In a speech in Tehran last week, Velayati said that, by destroying the Taliban regime in Kabul and the Baathist dictatorship in Baghdad, the United States had created an historic opportunity for reshaping the Middle East.
However, the kind of the Middle East that President George W Bush wishes to create requires regime change also in Iran and its sole regional ally Syria. One way Iran and Syria could protect themselves against American ambitions is to put pressure on Israel through Hamas and Hezbollah.
As long as Iraq and Afghanistan remained hostile to the Islamic Republic, there was little chance of Iran casting itself as the new leader in the region. The Islamic Republic had to devote much of its energies protecting its borders with Afghanistan and Iraq.
With the Taliban and Saddam Hussein gone, Iran is safe on its borders and can move onto the offensive in pursuit of its regional ambitions.
The second analysis came from Hussein Shariatmadari, also a top aide to Khamenehi and director of Iran's main daily newspaper Kayhan (Universe).
Shariatmadari believes that with the fall of Communism, the task of challenging the "Infidel" West, under US leadership, in setting the global agenda, has devolved to the Islamic Republic and its Khomeinist ideology. In an editorial bearing the title of "This Is Our War", Shariatmadari made it clear that Hezbollah was fighting not for prisoners, the Shabaa farms or even "Arab causes", whatever they may be at any given time, but for Iran in its broader struggle to prevent the US from creating "an American Middle East."
The consensus in Tehran is that American power is peaking out and that the West as a whole is entering a period of historic decline. President Mahmoud Ahmadinejad is convinced that it is the turn of rising new powers, brimming with energy and ambition, sustained by strong demographic trends, and ready for endless sacrifice and suffering, to provide humanity with leadership.

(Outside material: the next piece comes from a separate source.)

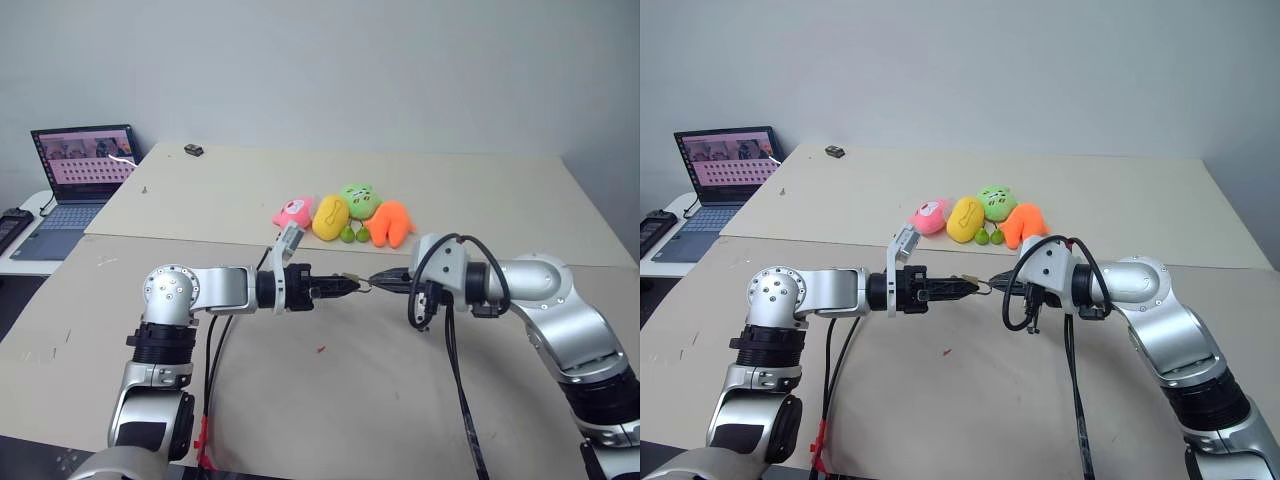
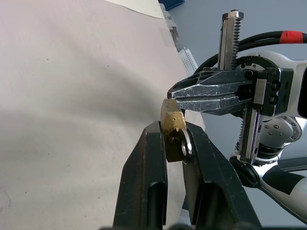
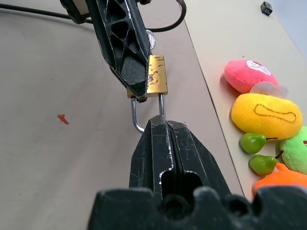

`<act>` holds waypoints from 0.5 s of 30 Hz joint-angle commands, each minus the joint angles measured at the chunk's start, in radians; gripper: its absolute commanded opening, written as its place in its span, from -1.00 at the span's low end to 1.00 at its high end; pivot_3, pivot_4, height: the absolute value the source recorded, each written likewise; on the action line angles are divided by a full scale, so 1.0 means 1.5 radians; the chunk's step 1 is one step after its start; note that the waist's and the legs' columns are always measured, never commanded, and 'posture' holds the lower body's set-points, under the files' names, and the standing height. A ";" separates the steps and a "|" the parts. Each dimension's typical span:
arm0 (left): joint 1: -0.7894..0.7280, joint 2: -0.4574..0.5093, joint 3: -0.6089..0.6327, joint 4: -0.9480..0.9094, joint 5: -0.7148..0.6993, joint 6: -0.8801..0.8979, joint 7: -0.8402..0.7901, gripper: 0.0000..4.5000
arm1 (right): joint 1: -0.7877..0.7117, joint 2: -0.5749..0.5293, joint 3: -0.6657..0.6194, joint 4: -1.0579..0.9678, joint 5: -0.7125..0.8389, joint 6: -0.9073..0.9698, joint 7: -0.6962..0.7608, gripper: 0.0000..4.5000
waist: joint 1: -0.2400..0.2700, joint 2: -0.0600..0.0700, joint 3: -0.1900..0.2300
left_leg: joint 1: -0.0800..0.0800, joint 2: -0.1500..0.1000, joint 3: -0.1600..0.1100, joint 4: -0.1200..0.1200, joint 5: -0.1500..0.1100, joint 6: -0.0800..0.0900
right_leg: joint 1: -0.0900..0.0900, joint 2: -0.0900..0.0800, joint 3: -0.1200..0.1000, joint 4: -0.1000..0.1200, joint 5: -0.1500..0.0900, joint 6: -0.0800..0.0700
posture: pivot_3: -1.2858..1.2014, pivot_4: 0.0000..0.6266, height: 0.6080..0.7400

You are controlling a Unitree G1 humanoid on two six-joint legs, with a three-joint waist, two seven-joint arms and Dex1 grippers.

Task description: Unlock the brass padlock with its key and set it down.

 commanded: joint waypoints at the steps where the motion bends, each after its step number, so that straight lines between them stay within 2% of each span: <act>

Seen in that context the ultimate control of the current war may not be in the hands of either Israel or Hezbollah.
As this war continues, both sides would discover each other's threshold of pain and learn to live with it. Israel has lost 70 soldiers while Hezbollah admits the loss of some 60 fighters. Both could live for a long time with such limited losses.
Does this mean endless war in which Lebanese and Israelis, mostly civilians, will die in what is, in fact, a conflict between the United States and Iran?
Much of the answer must come from Lebanon.
The Lebanese, united in their grief over the war, remain divided on who should shape the future Middle East. Hezbollah and its allies favour a Middle East in which Iran provides leadership in the name of radical Islam. Without saying so in public, other Lebanese parties would rather live in a Middle East dominated by the US.
A similar division exists in Israel, albeit on a smaller scale and in more subtle ways.
Some Israelis believe that they have paid a high price for being dragged into big power rivalries, first during the Cold War, and more recently in the conflict between the West and radical Islam. Israel's close association with the US has meant substantial loss of support elsewhere, especially in Europe where anti-Americanism has grown since the end of the Cold War.
There was a time when Israel was the darling of the left in the West, and a leading member of the Socialist International. In those days, Israel received its weapons, and its nuclear arsenal, from France and the Soviet bloc, and was seen by European left as an outpost of "progress" in an Arab world dominated by "reactionary regimes." Now, however, much of the Western left sees Israel as a cat's paw of "American Imperialism", and thus as an enemy.
"When elephants fight, smaller beasts better stay away!" Given by Kenneth Kaunda, the father of Zambia's independence, that advice, was meant for newly created Afro-Asian states during the Cold War.
Many believe that it also applies to Lebanon and Israel today, two small countries, which have no reason to be at war with one another, and yet are destroying each other on behalf of bigger powers with rival agendas.